Impide mafia de mercados modernización

05mercadosChetumal, 05 de febrero.- Mediante “guerra sucia”, intimidación y generación de conflictos entre locatarios, “la mafia” enquistada en los cuatro mercados de Chetumal boicotea proyectos de modernización y desarrollo de centros de abasto encaminados a no representar carga financiera para el Ayuntamiento de Othón P. Blanco.

Porque si la estructura social de los mercados continúa como hasta ahora, principalmente sin organización entre locatarios, dicho grupo mantendrá sus cotos de poder.
De acuerdo a información extraoficial, a principios de noviembre del año pasado el líder de los locatarios del Mercado Lázaro Cárdenas, Julio Benito Sánchez, el representante de los vendedores guatemaltecos, Agustín Hernández Domínguez, y personal del Ayuntamiento de Othón P. Blanco acordaron informalmente reubicar a los vendedores de Mayabalam y Kuchumatán afuera del centro de abasto.
Pero lo anterior, que era para atraer a los compradores pues los “guatemaltecos son como un imán, no pudo concretarse, puesto que Gerardo García Valdéz, Marcos Méndez Aguayo y el propio representante de los guatemaltecos, lo impidieron.
Para ello inventaron que por orden del Ayuntamiento de Othón P. Blanco se les reubicaría al Mercado 5 de Abril, puesto que en el sitio donde los vendedores de origen guatemalteco se asientan por horas se proyectaba la construcción de una sucursal de conocida cadena de tiendas de autoservicio.
Por lo tanto, indignados por la determinación más de 100 vendedores se manifestaron frente al Palacio Municipal de Othón P. Blanco para exigir se revocará tal unilateralidad.
Aunque todo fue aclarado, los vendedores “guatemaltecos” ya no fueron reubicados afuera del Mercado Lázaro Cárdenas y permanecen en la calle Confederación Nacional Campesina (CNC), donde venden en condiciones paupérrimas, sobre todo en temporadas de lluvia o fría.
El fin de “la camarilla” mencionada de revertir la acción fue para quedar bien con los comerciantes del interior del mercado, pues argumentaron en reuniones “a escondidas” que fue para evitar sean perjudicados por los guatemaltecos y así se ganaron su respaldo.
En el caso de Méndez Aguayo, el fin es mantener el control y operación de la Cámara Frigorífica, la cual es rentada a los carniceros para el resguardo de su producto, pero sin entrega de recibos por cada pago.
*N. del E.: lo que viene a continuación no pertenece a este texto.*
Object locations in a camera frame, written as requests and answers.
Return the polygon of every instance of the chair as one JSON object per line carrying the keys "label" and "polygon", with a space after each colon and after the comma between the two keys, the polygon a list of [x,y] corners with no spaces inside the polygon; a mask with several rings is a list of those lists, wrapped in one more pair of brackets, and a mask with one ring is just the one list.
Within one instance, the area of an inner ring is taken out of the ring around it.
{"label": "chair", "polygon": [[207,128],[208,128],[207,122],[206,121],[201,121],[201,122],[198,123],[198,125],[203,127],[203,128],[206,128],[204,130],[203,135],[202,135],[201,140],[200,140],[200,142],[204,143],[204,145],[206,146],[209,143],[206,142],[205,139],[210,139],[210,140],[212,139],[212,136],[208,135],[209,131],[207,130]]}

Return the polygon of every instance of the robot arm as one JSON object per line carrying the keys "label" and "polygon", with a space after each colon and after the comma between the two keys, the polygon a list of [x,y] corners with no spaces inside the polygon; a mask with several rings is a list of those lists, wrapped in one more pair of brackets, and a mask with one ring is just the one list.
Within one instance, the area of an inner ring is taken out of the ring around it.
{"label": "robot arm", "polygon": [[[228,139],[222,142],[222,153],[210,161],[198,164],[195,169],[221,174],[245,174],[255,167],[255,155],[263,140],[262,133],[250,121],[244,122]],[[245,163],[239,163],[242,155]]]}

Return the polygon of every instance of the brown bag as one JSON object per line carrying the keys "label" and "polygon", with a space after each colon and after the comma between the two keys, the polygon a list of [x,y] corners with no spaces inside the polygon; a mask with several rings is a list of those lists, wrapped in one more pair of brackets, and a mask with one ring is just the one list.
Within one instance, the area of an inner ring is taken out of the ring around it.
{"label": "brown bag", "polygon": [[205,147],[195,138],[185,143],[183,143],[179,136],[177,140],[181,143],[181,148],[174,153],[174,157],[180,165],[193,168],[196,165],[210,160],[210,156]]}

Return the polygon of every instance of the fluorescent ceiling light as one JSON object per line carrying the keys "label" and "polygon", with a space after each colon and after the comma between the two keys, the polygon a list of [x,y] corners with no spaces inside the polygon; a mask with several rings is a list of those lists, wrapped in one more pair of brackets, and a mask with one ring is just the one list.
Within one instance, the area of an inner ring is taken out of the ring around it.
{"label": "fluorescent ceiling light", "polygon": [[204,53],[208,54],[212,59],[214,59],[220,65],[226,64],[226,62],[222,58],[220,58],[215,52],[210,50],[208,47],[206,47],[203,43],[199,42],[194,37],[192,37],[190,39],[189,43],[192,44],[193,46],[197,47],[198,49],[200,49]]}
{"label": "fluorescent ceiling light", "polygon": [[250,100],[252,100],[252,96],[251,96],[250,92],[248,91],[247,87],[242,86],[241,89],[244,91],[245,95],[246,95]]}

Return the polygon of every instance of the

No debe perderse de vista que el gasto corriente por la operatividad de los mercados es solventado por el Ayuntamiento de Othón P. Blanco.
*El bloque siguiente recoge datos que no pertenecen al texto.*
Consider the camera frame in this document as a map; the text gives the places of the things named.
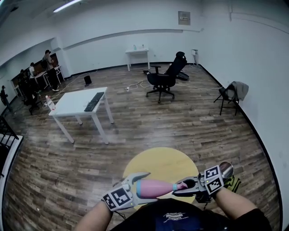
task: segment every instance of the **baseboard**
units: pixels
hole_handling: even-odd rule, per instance
[[[201,64],[199,64],[199,66],[201,66],[204,71],[210,76],[212,77],[212,79],[220,86],[223,87],[222,84],[209,72],[207,71]],[[273,177],[274,177],[274,181],[275,181],[275,185],[276,185],[276,189],[278,192],[278,201],[279,201],[279,208],[280,208],[280,231],[282,231],[282,226],[283,226],[283,204],[282,204],[282,198],[281,198],[281,191],[280,191],[280,187],[279,187],[279,183],[278,183],[278,179],[277,176],[275,174],[275,170],[273,168],[273,164],[271,162],[270,156],[265,148],[265,145],[263,143],[263,141],[261,140],[259,134],[257,133],[257,130],[255,129],[254,125],[251,123],[251,121],[249,120],[248,116],[246,115],[246,113],[243,111],[243,109],[237,104],[235,103],[236,107],[238,108],[238,111],[240,111],[242,113],[242,115],[244,116],[244,118],[246,119],[247,123],[250,125],[251,129],[253,130],[254,134],[256,135],[264,154],[266,155],[267,161],[269,163],[270,169],[272,171]]]
[[[150,64],[170,64],[172,62],[152,62]],[[134,63],[134,64],[131,64],[131,66],[138,66],[138,65],[147,65],[148,63]],[[73,76],[76,76],[76,75],[80,75],[80,74],[86,74],[86,73],[91,73],[91,72],[95,72],[97,70],[107,70],[107,69],[112,69],[112,68],[119,68],[119,67],[126,67],[127,64],[125,65],[119,65],[119,66],[111,66],[111,67],[104,67],[104,68],[99,68],[99,69],[93,69],[93,70],[88,70],[88,71],[84,71],[84,72],[79,72],[79,73],[75,73],[75,74],[72,74],[70,77],[73,77]]]
[[[17,98],[17,96],[15,96],[15,97],[13,98],[13,100],[11,100],[11,102],[10,102],[9,104],[13,103],[13,101],[14,101],[16,98]],[[4,109],[4,111],[1,113],[1,116],[3,116],[3,115],[5,114],[6,110],[8,110],[7,107],[6,107],[6,108]]]

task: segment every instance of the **pink object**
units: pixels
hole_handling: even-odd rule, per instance
[[[138,180],[136,182],[136,194],[143,199],[154,199],[169,192],[187,188],[188,186],[184,182],[180,184],[171,184],[161,180]]]

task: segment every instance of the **electrical box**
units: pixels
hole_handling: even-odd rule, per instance
[[[179,11],[179,25],[191,25],[191,13]]]

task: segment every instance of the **keyboard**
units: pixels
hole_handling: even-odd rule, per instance
[[[100,98],[103,96],[104,92],[98,92],[92,98],[92,100],[88,103],[84,111],[93,111],[97,103],[99,102]]]

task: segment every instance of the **yellow round table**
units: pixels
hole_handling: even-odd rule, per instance
[[[128,163],[123,178],[141,171],[151,173],[145,179],[163,180],[172,184],[187,176],[199,174],[194,162],[186,154],[173,148],[151,148],[141,152]],[[188,203],[192,203],[195,199],[195,197],[176,197],[172,193],[159,198],[174,198]]]
Otro caso es el orquestado por Felipe Amaro Escalante, alías “el pichi”, quien por más de 10 años explotó los baños del Mercado Ignacio Manuel Altamirano sin reportar ganancias.
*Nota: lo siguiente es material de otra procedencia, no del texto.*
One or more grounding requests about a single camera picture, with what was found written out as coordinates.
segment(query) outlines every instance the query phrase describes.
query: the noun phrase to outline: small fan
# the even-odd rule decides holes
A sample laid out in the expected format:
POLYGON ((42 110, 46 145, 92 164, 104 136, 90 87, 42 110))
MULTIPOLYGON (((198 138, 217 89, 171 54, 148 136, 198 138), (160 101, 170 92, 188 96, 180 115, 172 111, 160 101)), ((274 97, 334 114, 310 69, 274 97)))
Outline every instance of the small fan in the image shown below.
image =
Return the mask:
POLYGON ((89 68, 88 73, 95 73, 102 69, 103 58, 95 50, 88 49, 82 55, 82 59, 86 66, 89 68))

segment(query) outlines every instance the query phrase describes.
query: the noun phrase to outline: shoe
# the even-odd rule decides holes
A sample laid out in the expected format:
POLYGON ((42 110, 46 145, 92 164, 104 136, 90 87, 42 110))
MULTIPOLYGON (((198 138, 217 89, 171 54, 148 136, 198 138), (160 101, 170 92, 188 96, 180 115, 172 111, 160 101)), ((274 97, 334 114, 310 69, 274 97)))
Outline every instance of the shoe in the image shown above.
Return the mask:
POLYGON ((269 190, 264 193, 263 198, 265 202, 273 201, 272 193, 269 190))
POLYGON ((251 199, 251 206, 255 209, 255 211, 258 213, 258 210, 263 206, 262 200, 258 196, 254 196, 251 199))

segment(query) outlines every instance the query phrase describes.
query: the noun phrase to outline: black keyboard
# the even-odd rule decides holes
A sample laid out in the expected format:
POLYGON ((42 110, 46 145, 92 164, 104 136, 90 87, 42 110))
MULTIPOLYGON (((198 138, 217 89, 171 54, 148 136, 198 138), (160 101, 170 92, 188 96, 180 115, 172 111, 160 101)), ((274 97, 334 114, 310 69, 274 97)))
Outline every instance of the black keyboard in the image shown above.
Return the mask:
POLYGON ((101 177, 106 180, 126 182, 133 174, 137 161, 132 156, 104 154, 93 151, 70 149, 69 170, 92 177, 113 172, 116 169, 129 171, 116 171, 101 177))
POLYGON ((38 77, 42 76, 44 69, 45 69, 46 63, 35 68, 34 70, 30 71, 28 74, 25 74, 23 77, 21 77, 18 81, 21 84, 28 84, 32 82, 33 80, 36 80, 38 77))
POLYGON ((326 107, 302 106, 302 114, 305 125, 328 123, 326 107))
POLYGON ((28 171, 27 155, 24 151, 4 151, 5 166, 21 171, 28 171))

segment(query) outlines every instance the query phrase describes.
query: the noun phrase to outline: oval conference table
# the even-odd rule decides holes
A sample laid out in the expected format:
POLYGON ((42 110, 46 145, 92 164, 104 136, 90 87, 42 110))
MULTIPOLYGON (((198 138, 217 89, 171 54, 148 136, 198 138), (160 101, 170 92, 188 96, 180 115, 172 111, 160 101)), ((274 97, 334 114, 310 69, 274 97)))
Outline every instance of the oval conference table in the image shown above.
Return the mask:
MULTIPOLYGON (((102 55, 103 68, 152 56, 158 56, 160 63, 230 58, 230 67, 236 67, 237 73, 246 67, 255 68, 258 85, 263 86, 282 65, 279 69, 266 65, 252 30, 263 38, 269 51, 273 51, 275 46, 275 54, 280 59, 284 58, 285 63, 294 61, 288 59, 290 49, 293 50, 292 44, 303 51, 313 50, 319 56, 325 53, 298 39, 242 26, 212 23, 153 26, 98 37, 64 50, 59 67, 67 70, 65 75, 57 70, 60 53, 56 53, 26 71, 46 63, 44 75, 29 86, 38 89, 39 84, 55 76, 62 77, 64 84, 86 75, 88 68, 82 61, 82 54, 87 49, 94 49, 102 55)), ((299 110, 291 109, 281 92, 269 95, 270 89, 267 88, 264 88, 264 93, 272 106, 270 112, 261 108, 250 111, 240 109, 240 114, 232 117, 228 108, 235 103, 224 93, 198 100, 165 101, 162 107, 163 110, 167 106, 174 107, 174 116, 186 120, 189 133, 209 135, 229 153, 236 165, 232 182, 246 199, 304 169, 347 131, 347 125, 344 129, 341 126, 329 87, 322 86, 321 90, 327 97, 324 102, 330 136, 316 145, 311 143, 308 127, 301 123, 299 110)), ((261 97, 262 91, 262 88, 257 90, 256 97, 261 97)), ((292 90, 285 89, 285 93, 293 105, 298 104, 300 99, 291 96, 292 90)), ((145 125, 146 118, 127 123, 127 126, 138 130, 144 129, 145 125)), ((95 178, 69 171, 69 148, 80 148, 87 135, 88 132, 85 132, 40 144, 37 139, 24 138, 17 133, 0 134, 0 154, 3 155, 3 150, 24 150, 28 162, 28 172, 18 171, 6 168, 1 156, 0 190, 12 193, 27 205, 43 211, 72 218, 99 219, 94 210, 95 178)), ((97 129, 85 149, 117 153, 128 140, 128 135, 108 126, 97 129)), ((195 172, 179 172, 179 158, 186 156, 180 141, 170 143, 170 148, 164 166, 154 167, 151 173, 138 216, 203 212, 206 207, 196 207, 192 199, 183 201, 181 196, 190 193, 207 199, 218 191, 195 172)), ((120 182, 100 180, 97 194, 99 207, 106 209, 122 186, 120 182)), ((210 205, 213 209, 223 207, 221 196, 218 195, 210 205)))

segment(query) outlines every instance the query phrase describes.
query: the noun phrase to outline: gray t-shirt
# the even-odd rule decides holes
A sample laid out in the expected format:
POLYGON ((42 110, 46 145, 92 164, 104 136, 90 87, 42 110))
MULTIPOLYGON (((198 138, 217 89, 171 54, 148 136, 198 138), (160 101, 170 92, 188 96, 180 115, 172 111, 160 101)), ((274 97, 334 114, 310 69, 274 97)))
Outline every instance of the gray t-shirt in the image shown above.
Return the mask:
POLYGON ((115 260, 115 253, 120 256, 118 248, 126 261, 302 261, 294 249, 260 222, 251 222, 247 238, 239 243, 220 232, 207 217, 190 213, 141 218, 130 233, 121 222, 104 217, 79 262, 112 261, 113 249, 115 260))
Recientemente por indicaciones del presidente municipal de Othón P. Blanco, Eduardo Espinosa Abuxpaqui, le fue retirado “el permiso”, pues ni siquiera tenía concesión para explotar los baños, y se le concesionó al Sistema para el Desarrollo Integral de la Familia (DIF).
Amaro Escalante ingresaba a la Tesorería Municipal cuando mucho 120 pesos a la semana y argumentaba que la actividad no era redituable puesto que invertía en reparaciones e insumo, y la demanda de usuarios era poca.
Pero cuando el personal del DIF reportó el primer corte semanal de ingresos arrojó aproximadamente 14 mil pesos, recursos que se utilizarán para apoyos a grupos vulnerables.